:: DESCRIPTION OF THE TASK ::
Output the entries that follow character for character. Leave every image out.

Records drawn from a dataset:
■ ■ ■ ■
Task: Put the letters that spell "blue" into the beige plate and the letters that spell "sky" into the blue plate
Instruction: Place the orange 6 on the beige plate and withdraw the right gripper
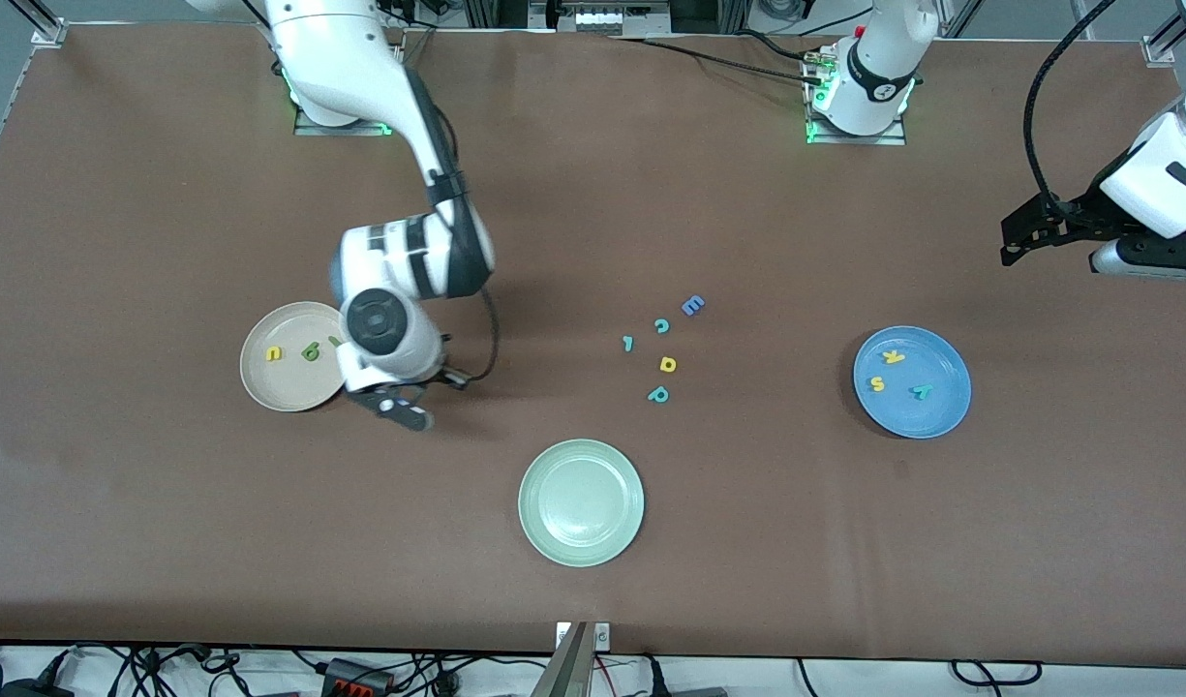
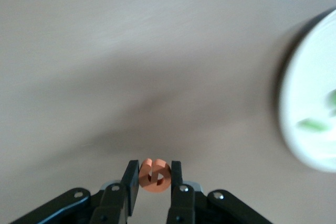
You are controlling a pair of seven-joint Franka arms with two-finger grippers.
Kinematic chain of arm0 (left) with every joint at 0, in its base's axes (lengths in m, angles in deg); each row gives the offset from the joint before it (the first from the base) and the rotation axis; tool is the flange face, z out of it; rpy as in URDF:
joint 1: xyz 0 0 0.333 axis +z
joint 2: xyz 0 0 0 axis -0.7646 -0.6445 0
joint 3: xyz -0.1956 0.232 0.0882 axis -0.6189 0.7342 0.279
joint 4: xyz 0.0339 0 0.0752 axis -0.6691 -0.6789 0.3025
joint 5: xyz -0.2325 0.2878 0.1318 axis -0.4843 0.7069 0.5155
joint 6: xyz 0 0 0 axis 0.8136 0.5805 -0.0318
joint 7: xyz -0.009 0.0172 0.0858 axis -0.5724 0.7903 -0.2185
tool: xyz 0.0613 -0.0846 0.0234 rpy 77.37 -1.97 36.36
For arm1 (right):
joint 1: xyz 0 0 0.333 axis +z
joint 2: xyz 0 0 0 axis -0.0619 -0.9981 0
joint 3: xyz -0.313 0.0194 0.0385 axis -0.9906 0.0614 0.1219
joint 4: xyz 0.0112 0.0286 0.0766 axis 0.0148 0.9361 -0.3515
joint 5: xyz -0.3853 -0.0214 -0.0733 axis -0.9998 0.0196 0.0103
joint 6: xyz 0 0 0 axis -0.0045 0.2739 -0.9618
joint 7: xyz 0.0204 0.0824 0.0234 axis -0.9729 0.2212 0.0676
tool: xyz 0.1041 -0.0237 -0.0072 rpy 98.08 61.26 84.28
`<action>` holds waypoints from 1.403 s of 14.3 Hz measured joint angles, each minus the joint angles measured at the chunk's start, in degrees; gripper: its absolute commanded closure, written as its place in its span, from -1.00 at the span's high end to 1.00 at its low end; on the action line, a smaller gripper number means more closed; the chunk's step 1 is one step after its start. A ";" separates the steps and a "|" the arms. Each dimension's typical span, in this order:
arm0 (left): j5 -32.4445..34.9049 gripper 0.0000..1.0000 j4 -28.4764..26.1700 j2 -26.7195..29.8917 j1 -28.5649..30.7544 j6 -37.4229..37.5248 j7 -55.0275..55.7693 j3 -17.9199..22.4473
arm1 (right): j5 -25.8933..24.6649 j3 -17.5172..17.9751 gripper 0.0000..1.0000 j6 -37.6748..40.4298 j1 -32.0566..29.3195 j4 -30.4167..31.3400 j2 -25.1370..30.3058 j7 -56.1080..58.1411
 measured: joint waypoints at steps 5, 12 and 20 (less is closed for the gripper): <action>0.00 1.00 0.01 0.00 -0.02 0.00 0.00 -0.26 | 0.00 -0.81 -0.63 3.38 -11.51 5.28 1.51 23.07; 0.00 1.00 0.02 0.00 -0.02 0.00 0.00 -0.26 | 0.01 -0.25 1.00 3.52 -13.26 10.24 2.88 27.03; 0.00 1.00 0.06 0.00 -0.02 0.00 0.00 -0.31 | -0.01 -7.18 1.00 18.39 -13.30 -3.79 9.42 27.25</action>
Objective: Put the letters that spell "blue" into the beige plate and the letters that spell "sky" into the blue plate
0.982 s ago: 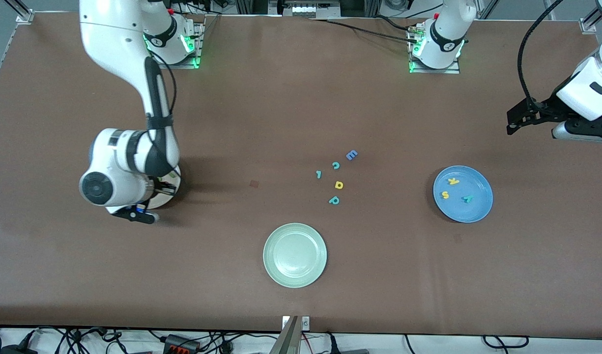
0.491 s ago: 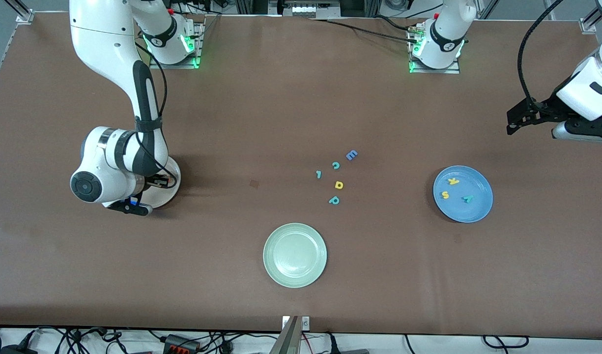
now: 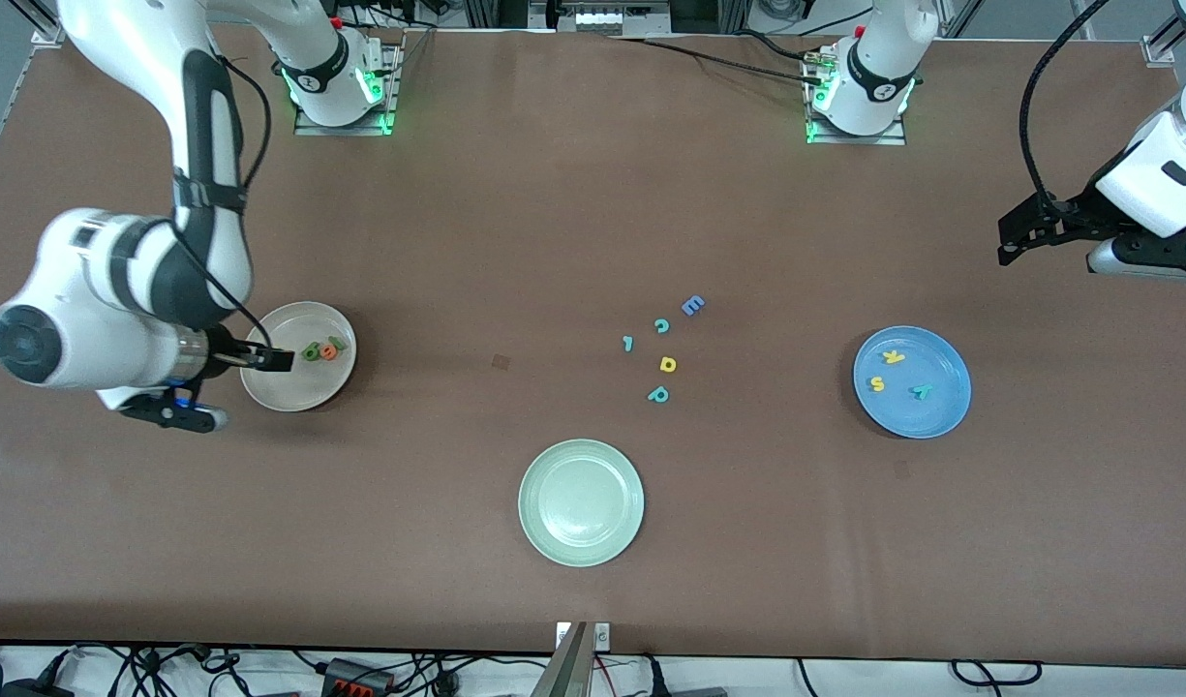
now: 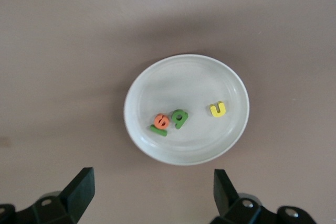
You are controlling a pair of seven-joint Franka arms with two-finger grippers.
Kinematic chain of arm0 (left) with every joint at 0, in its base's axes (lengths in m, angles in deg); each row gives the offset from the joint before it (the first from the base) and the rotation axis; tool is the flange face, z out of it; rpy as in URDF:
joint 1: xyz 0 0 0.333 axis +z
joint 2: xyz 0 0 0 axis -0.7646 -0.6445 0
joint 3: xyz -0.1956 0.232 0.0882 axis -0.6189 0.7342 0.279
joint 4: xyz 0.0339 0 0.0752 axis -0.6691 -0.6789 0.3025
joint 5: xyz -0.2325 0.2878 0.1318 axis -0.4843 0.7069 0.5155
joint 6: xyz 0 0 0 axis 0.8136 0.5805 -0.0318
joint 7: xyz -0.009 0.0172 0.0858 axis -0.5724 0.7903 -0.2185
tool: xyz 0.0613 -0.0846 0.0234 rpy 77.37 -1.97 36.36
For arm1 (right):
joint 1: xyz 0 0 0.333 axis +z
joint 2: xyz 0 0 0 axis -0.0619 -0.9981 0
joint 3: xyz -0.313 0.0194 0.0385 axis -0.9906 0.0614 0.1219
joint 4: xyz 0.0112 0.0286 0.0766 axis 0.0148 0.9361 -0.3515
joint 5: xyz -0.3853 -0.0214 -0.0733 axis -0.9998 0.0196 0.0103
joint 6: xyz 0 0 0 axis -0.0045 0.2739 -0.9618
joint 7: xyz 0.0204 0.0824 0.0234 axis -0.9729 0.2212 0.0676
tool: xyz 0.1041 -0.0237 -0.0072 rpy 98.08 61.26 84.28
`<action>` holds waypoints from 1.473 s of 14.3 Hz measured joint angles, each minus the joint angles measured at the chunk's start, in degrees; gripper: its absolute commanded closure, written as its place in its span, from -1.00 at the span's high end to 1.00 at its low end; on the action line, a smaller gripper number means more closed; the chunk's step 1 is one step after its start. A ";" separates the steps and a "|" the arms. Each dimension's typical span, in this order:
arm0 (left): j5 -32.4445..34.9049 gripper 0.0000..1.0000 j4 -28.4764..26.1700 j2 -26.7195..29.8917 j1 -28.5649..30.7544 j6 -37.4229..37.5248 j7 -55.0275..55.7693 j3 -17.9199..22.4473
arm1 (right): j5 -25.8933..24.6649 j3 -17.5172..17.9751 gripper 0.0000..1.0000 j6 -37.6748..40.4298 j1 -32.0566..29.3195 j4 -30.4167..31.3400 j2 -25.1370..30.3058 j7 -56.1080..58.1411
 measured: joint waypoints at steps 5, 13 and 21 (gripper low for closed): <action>0.00 1.00 0.01 0.00 0.00 0.00 0.00 0.00 | 0.03 -2.45 1.00 5.41 -0.26 -7.04 0.45 0.00; 0.00 1.00 0.01 0.00 0.00 0.00 0.00 -0.01 | -6.79 12.19 1.00 4.38 -8.46 -11.28 5.05 -0.69; 0.00 1.00 0.01 0.00 0.01 0.00 0.01 0.01 | -18.38 34.38 1.00 4.59 -34.51 -12.06 15.85 3.24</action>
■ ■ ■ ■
:: EXERCISE OUTPUT ::
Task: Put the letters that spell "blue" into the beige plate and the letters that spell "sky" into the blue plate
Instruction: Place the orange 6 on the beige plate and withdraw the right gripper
You are controlling a pair of seven-joint Franka arms with two-finger grippers.
Kinematic chain of arm0 (left) with every joint at 0, in its base's axes (lengths in m, angles in deg); each row gives the offset from the joint before it (the first from the base) and the rotation axis; tool is the flange face, z out of it; rpy as in URDF:
joint 1: xyz 0 0 0.333 axis +z
joint 2: xyz 0 0 0 axis -0.7646 -0.6445 0
joint 3: xyz -0.1956 0.232 0.0882 axis -0.6189 0.7342 0.279
joint 4: xyz 0.0339 0 0.0752 axis -0.6691 -0.6789 0.3025
joint 5: xyz -0.2325 0.2878 0.1318 axis -0.4843 0.7069 0.5155
joint 6: xyz 0 0 0 axis 0.8136 0.5805 -0.0318
joint 7: xyz -0.009 0.0172 0.0858 axis -0.5724 0.7903 -0.2185
tool: xyz 0.0613 -0.0846 0.0234 rpy 77.37 -1.97 36.36
For arm1 (right):
joint 1: xyz 0 0 0.333 axis +z
joint 2: xyz 0 0 0 axis -0.0619 -0.9981 0
joint 3: xyz -0.313 0.0194 0.0385 axis -0.9906 0.0614 0.1219
joint 4: xyz 0.0112 0.0286 0.0766 axis 0.0148 0.9361 -0.3515
joint 5: xyz -0.3853 -0.0214 -0.0733 axis -0.9998 0.0196 0.0103
joint 6: xyz 0 0 0 axis -0.0045 0.2739 -0.9618
joint 7: xyz 0.0204 0.0824 0.0234 axis -0.9729 0.2212 0.0676
tool: xyz 0.1041 -0.0237 -0.0072 rpy 98.08 61.26 84.28
`<action>` holds waypoints from 1.403 s of 14.3 Hz measured joint angles, each minus the joint angles measured at the chunk's start, in degrees; gripper: its absolute commanded closure, written as its place in its span, from -1.00 at the span's high end to 1.00 at its low end; on the action line, a smaller gripper number means more closed; the chunk's step 1 is one step after its start. A ";" separates the steps and a "|" the arms. Each dimension's typical span, in this order:
arm0 (left): j5 -32.4445..34.9049 gripper 0.0000..1.0000 j4 -28.4764..26.1700 j2 -26.7195..29.8917 j1 -28.5649..30.7544 j6 -37.4229..37.5248 j7 -55.0275..55.7693 j3 -17.9199..22.4473
arm1 (right): j5 -25.8933..24.6649 j3 -17.5172..17.9751 gripper 0.0000..1.0000 j6 -37.6748..40.4298 j1 -32.0566..29.3195 j4 -30.4167..31.3400 j2 -25.1370..30.3058 j7 -56.1080..58.1411
 measured: joint waypoints at steps 5, 12 and 20 (less is closed for the gripper): <action>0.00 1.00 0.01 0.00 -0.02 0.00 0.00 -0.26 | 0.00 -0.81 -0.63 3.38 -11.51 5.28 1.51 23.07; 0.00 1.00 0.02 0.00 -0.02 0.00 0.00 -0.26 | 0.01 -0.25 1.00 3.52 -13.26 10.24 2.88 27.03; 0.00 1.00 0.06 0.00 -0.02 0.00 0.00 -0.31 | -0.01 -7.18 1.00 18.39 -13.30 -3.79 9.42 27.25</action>
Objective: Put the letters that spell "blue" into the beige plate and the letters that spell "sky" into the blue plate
0.982 s ago: 
0.491 s ago: 
now: 
now: 
You are controlling a pair of seven-joint Franka arms with two-finger grippers.
Kinematic chain of arm0 (left) with every joint at 0, in its base's axes (lengths in m, angles in deg); each row gives the offset from the joint before it (the first from the base) and the rotation axis; tool is the flange face, z out of it; rpy as in URDF:
joint 1: xyz 0 0 0.333 axis +z
joint 2: xyz 0 0 0 axis -0.7646 -0.6445 0
joint 3: xyz -0.1956 0.232 0.0882 axis -0.6189 0.7342 0.279
joint 4: xyz 0.0339 0 0.0752 axis -0.6691 -0.6789 0.3025
joint 5: xyz -0.2325 0.2878 0.1318 axis -0.4843 0.7069 0.5155
joint 6: xyz 0 0 0 axis 0.8136 0.5805 -0.0318
joint 7: xyz -0.009 0.0172 0.0858 axis -0.5724 0.7903 -0.2185
tool: xyz 0.0613 -0.0846 0.0234 rpy 77.37 -1.97 36.36
For arm1 (right):
joint 1: xyz 0 0 0.333 axis +z
joint 2: xyz 0 0 0 axis -0.0619 -0.9981 0
joint 3: xyz -0.313 0.0194 0.0385 axis -0.9906 0.0614 0.1219
joint 4: xyz 0.0112 0.0286 0.0766 axis 0.0148 0.9361 -0.3515
joint 5: xyz -0.3853 -0.0214 -0.0733 axis -0.9998 0.0196 0.0103
joint 6: xyz 0 0 0 axis -0.0045 0.2739 -0.9618
joint 7: xyz 0.0204 0.0824 0.0234 axis -0.9729 0.2212 0.0676
tool: xyz 0.1041 -0.0237 -0.0072 rpy 98.08 61.26 84.28
`<action>` holds waypoints from 1.473 s of 14.3 Hz measured joint angles, each minus the joint angles measured at the chunk's start, in degrees; gripper: its absolute commanded closure, written as its place in its span, from -1.00 at the span's high end to 1.00 at its low end; on the action line, a smaller gripper number means more closed; the chunk's step 1 is one step after its start. A ";" separates the steps and a "|" the arms. Each dimension's typical span, in this order:
arm0 (left): j5 -32.4445..34.9049 gripper 0.0000..1.0000 j4 -28.4764..26.1700 j2 -26.7195..29.8917 j1 -28.5649..30.7544 j6 -37.4229..37.5248 j7 -55.0275..55.7693 j3 -17.9199..22.4473
arm1 (right): j5 -25.8933..24.6649 j3 -17.5172..17.9751 gripper 0.0000..1.0000 j6 -37.6748..40.4298 j1 -32.0566..29.3195 j4 -30.4167..31.3400 j2 -25.1370..30.3058 j7 -56.1080..58.1411
 measured: joint waypoints at steps 5, 13 and 21 (gripper low for closed): <action>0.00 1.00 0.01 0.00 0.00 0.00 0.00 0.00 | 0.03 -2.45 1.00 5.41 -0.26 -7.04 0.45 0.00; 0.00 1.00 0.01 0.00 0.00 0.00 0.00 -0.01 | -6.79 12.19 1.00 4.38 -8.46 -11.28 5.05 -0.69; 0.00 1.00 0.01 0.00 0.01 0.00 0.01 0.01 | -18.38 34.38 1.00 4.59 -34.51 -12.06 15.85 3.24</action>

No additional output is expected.